EXERCISE DIRECTIONS: Apart from any images, the entries are to be output exactly.

### PROVIDED RECORDS

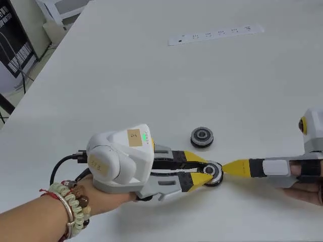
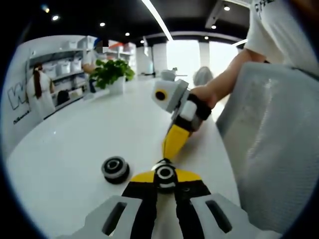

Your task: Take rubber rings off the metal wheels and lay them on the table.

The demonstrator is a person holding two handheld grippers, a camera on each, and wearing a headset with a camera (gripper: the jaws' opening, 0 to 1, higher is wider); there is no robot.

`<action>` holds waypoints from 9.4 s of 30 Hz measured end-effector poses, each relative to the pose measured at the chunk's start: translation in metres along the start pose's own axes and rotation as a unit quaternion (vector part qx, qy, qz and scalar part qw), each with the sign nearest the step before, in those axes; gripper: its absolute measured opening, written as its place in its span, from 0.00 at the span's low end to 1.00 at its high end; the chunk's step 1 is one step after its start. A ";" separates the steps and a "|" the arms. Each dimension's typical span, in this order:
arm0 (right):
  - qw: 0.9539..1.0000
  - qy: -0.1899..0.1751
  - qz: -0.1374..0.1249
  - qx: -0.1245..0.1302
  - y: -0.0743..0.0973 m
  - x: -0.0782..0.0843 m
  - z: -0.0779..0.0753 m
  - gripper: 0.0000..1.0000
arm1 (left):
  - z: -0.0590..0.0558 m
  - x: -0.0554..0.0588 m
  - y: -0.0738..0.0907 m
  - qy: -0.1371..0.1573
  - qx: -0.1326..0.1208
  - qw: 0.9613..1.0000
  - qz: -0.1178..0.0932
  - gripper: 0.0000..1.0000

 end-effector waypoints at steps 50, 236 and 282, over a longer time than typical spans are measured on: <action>0.999 0.016 0.009 -0.026 -0.014 -0.003 0.014 0.00 | -0.001 -0.001 0.000 -0.003 -0.008 1.000 0.005 0.14; 0.958 0.190 0.108 0.183 -0.048 -0.018 0.076 0.22 | -0.010 0.045 0.230 0.106 -0.170 0.980 -0.006 0.82; 0.946 0.280 0.048 0.156 0.066 -0.021 0.087 0.49 | -0.015 -0.051 0.177 0.067 -0.173 0.983 -0.001 0.82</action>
Point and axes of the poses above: the centre of the closed fingertips' face, and the gripper's own axes: y roughly backward along the fingers, z roughly to its left, x roughly out of its underside, the point moved 5 cm from there along y, roughly backward along the fingers, and after that the axes turned 1 degree about -x, right-handed, at the moved point
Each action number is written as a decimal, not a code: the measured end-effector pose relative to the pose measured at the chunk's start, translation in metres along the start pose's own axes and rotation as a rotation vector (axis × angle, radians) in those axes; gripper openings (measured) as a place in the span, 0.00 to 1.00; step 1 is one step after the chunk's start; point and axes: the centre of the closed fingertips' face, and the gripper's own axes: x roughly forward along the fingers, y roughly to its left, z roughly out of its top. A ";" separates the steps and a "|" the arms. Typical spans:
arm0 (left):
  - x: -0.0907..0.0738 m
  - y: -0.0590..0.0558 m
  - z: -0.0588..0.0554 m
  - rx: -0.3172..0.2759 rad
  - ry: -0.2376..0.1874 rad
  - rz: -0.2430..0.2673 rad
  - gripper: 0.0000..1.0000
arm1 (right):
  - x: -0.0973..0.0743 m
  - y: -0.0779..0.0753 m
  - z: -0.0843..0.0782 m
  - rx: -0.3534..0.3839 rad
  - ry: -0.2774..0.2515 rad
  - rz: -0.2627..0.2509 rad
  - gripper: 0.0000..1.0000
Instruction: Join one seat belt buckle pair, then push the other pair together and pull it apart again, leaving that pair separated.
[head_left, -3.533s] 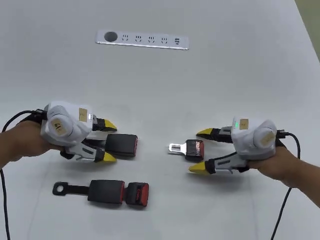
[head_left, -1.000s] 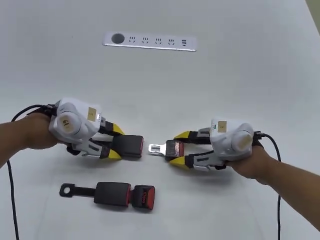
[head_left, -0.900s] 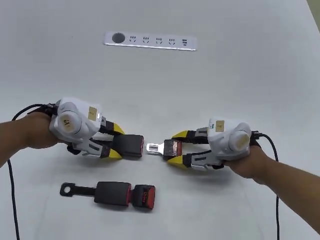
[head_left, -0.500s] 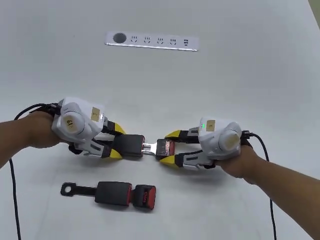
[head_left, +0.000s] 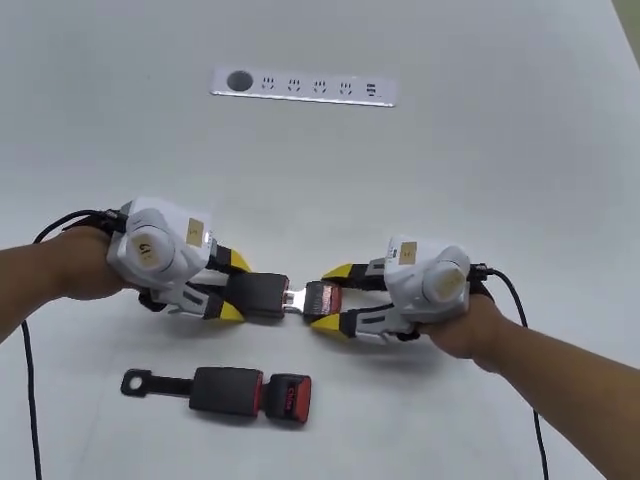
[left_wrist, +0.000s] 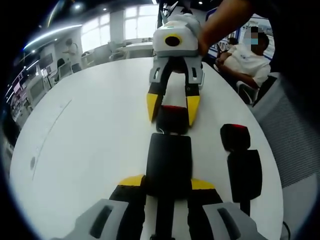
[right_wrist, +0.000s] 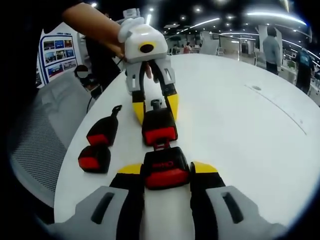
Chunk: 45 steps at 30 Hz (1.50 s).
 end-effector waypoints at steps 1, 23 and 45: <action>0.000 0.000 0.000 0.004 0.003 -0.001 0.33 | 0.000 0.000 0.000 0.002 0.001 -0.002 0.34; 0.000 0.000 -0.001 0.017 0.022 -0.019 0.32 | 0.015 0.004 0.005 0.020 0.002 -0.017 0.33; 0.001 0.000 0.002 0.030 0.043 -0.027 0.33 | 0.016 0.003 0.006 0.003 0.046 -0.023 0.34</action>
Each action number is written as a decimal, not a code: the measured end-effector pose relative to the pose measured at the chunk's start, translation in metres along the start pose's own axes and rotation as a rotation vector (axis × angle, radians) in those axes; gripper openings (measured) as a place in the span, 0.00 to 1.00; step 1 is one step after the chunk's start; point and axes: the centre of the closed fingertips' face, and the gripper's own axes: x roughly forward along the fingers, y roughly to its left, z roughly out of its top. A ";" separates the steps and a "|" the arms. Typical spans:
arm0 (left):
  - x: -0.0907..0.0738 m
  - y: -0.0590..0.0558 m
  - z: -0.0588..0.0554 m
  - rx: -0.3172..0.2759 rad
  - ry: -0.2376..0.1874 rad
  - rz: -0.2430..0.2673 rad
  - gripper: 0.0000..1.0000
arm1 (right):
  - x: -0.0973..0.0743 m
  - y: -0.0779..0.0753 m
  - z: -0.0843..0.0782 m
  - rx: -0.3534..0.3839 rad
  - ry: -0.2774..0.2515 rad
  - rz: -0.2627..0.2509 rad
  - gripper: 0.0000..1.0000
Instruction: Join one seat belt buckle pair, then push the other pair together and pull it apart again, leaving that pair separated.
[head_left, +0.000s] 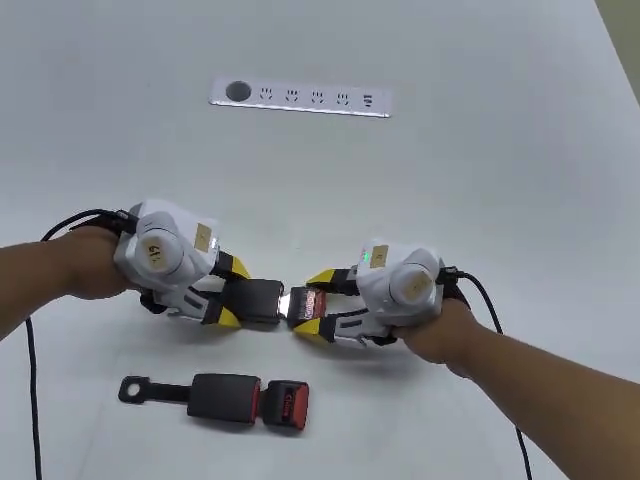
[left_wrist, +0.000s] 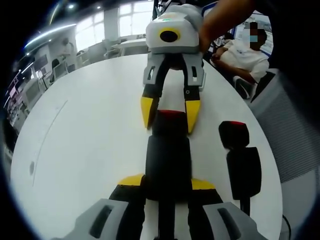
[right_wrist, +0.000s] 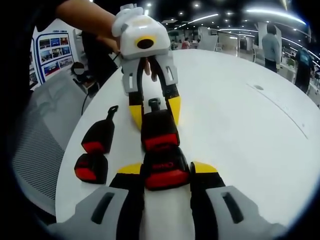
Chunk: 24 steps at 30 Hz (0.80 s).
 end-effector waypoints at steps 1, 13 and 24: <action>0.000 0.000 0.000 0.000 -0.001 0.001 0.33 | 0.000 0.000 0.000 0.000 0.001 -0.001 0.34; 0.000 0.000 -0.001 -0.005 0.004 0.007 0.33 | 0.000 0.001 0.000 -0.009 0.029 0.002 0.34; 0.000 0.000 -0.001 0.012 0.019 -0.004 0.34 | -0.001 0.001 0.001 -0.019 0.063 0.005 0.34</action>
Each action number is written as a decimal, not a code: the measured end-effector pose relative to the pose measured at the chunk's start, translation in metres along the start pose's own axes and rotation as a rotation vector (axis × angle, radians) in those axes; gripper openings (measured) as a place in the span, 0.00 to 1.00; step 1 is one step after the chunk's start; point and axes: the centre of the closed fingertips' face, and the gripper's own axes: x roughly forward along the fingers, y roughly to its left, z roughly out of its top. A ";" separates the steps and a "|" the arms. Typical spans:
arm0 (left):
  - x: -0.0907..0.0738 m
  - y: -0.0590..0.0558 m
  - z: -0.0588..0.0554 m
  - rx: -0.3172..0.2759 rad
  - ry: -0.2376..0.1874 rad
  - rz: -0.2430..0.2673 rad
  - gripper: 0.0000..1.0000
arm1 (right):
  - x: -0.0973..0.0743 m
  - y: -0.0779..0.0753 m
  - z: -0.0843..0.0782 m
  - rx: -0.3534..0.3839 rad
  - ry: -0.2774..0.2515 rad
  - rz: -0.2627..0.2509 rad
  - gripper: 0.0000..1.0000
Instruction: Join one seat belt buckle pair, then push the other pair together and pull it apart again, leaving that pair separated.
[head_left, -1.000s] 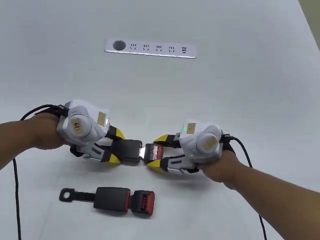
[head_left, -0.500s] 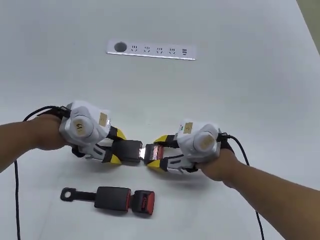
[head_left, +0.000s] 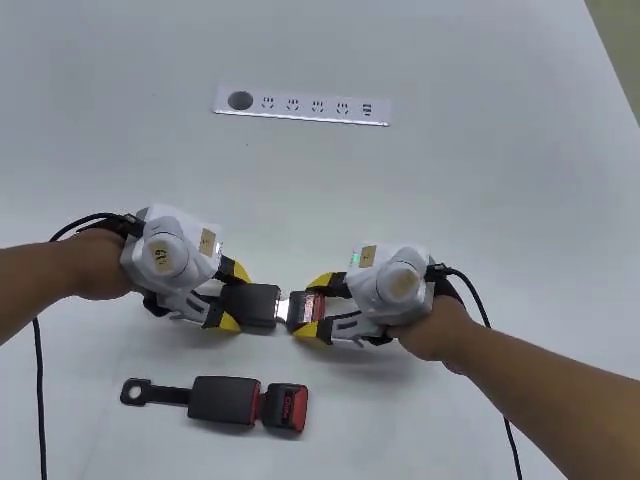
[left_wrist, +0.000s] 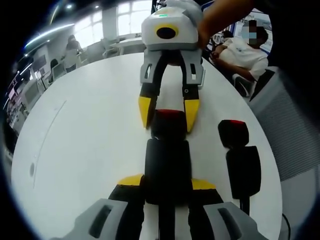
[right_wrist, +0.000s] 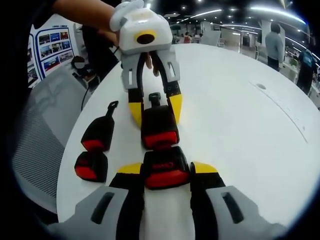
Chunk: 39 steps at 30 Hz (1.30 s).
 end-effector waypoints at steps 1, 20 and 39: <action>0.000 0.000 0.000 0.000 0.001 0.000 0.34 | 0.000 0.000 0.000 0.000 0.001 0.000 0.34; 0.000 -0.001 0.001 0.008 0.018 -0.002 0.34 | -0.015 -0.003 -0.011 -0.012 -0.013 0.015 0.34; 0.000 -0.002 -0.002 -0.006 0.025 0.005 0.34 | -0.038 -0.008 -0.034 -0.013 -0.044 0.016 0.34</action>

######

WRITTEN ANSWER:
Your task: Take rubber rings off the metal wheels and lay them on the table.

The demonstrator is a person holding two handheld grippers, a camera on each, and wearing a headset with a camera (gripper: the jaws' opening, 0 to 1, higher is wider); there is no robot.

`<action>` holds waypoints from 9.4 s of 30 Hz measured end-effector poses, each relative to the pose measured at the chunk's start: translation in metres along the start pose's own axes and rotation as a unit quaternion (vector part qx, qy, qz and scalar part qw), each with the sign nearest the step before, in those axes; gripper: its absolute measured opening, written as its place in its span, from 0.00 at the span's low end to 1.00 at its high end; the chunk's step 1 is one step after its start. A ";" separates the steps and a "|" the arms. Each dimension's typical span, in this order:
arm0 (right):
  - qw: 0.9539..1.0000
  - qy: -0.1899..0.1751
  - qz: -0.1374..0.1249
  - qx: -0.1245..0.1302
  - y: -0.0743..0.0973 m
  - x: -0.0782..0.0843 m
  - z: -0.0779..0.0753 m
  - gripper: 0.0000..1.0000
arm1 (left):
  - z: -0.0590..0.0558 m
  - x: -0.0554..0.0588 m
  - y: -0.0738..0.0907 m
  - qy: -0.1371..0.1573
  - qx: -0.1326..0.1208
  - qw: 0.9613..1.0000
  - qz: -0.1178..0.0932
  - gripper: 0.0000..1.0000

 end-effector waypoints at steps 50, 236 and 282, over a longer time than typical spans are measured on: <action>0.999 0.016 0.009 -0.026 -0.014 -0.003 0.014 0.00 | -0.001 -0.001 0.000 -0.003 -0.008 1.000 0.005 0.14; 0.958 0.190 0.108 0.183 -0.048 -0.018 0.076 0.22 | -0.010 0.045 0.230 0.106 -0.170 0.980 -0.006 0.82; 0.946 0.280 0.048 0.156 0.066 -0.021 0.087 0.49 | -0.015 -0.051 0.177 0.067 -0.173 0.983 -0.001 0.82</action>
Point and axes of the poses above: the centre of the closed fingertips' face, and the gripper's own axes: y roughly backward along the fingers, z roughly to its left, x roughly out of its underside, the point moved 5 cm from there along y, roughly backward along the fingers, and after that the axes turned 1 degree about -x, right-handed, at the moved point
Each action number is written as a decimal, not a code: the measured end-effector pose relative to the pose measured at the chunk's start, translation in metres along the start pose's own axes and rotation as a rotation vector (axis × angle, radians) in those axes; gripper openings (measured) as a place in the span, 0.00 to 1.00; step 1 is one step after the chunk's start; point and axes: the centre of the closed fingertips' face, and the gripper's own axes: x roughly forward along the fingers, y roughly to its left, z roughly out of its top. A ";" separates the steps and a "|" the arms. Typical spans:
arm0 (left):
  - x: -0.0907..0.0738 m
  - y: -0.0590..0.0558 m
  - z: -0.0588..0.0554 m
  - rx: -0.3172..0.2759 rad
  - ry: -0.2376..0.1874 rad
  - rz: -0.2430..0.2673 rad
  - gripper: 0.0000..1.0000
arm1 (right):
  - x: -0.0973..0.0743 m
  - y: -0.0779..0.0753 m
  - z: -0.0843..0.0782 m
  - rx: -0.3534..0.3839 rad
  - ry: -0.2774..0.2515 rad
  - rz: -0.2627..0.2509 rad
  - gripper: 0.0000..1.0000
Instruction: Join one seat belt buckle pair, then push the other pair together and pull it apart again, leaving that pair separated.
[head_left, -3.533s] 
[head_left, -1.000s] 
[head_left, -0.900s] 
[head_left, -0.500s] 
[head_left, +0.000s] 
[left_wrist, +0.000s] 
[right_wrist, +0.000s] 
Chunk: 45 steps at 30 Hz (1.50 s).
 end-effector waypoints at steps 1, 23 and 45: <action>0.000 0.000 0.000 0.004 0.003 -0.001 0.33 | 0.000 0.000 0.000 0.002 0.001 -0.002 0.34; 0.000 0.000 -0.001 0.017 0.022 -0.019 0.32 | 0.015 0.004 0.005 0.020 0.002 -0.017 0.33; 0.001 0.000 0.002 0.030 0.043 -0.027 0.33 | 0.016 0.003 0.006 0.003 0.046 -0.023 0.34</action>
Each action number is written as a decimal, not a code: the measured end-effector pose relative to the pose measured at the chunk's start, translation in metres along the start pose's own axes and rotation as a rotation vector (axis × angle, radians) in those axes; gripper openings (measured) as a place in the span, 0.00 to 1.00; step 1 is one step after the chunk's start; point and axes: the centre of the closed fingertips' face, and the gripper's own axes: x roughly forward along the fingers, y roughly to its left, z roughly out of its top. A ";" separates the steps and a "|" the arms. Typical spans:
arm0 (left):
  - x: -0.0907..0.0738 m
  - y: -0.0590..0.0558 m
  - z: -0.0588..0.0554 m
  - rx: -0.3172..0.2759 rad
  - ry: -0.2376..0.1874 rad
  - rz: -0.2430..0.2673 rad
  - gripper: 0.0000..1.0000
arm1 (right):
  - x: -0.0973..0.0743 m
  - y: -0.0779..0.0753 m
  - z: -0.0843..0.0782 m
  - rx: -0.3534..0.3839 rad
  - ry: -0.2774..0.2515 rad
  - rz: -0.2627..0.2509 rad
  - gripper: 0.0000..1.0000
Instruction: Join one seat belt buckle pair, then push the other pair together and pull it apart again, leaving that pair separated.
[head_left, +0.000s] 
[left_wrist, +0.000s] 
[right_wrist, +0.000s] 
Chunk: 24 steps at 30 Hz (0.80 s).
 end-effector waypoints at steps 1, 13 and 24: <action>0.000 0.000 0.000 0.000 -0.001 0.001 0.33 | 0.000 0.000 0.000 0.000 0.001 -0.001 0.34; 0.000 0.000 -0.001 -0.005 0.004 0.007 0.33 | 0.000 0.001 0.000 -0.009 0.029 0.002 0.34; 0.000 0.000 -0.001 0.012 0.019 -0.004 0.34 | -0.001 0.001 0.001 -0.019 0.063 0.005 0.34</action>
Each action number is written as a decimal, not a code: the measured end-effector pose relative to the pose measured at the chunk's start, translation in metres along the start pose's own axes and rotation as a rotation vector (axis × angle, radians) in those axes; gripper openings (measured) as a place in the span, 0.00 to 1.00; step 1 is one step after the chunk's start; point and axes: the centre of the closed fingertips' face, and the gripper's own axes: x roughly forward along the fingers, y roughly to its left, z roughly out of its top. A ";" separates the steps and a "|" the arms. Typical spans:
arm0 (left):
  - x: -0.0907..0.0738 m
  - y: -0.0590..0.0558 m
  - z: -0.0588..0.0554 m
  - rx: -0.3172..0.2759 rad
  - ry: -0.2376..0.1874 rad
  - rz: -0.2430..0.2673 rad
  - gripper: 0.0000..1.0000
arm1 (right):
  - x: -0.0973..0.0743 m
  - y: -0.0779..0.0753 m
  - z: -0.0843..0.0782 m
  - rx: -0.3534..0.3839 rad
  - ry: -0.2774..0.2515 rad
  - rz: -0.2627..0.2509 rad
  - gripper: 0.0000..1.0000
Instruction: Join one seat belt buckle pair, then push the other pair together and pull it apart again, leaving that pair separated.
[head_left, -1.000s] 
[head_left, -0.500s] 
[head_left, +0.000s] 
[left_wrist, +0.000s] 
[right_wrist, +0.000s] 
Chunk: 39 steps at 30 Hz (1.30 s).
 end-effector waypoints at steps 1, 20 and 39: <action>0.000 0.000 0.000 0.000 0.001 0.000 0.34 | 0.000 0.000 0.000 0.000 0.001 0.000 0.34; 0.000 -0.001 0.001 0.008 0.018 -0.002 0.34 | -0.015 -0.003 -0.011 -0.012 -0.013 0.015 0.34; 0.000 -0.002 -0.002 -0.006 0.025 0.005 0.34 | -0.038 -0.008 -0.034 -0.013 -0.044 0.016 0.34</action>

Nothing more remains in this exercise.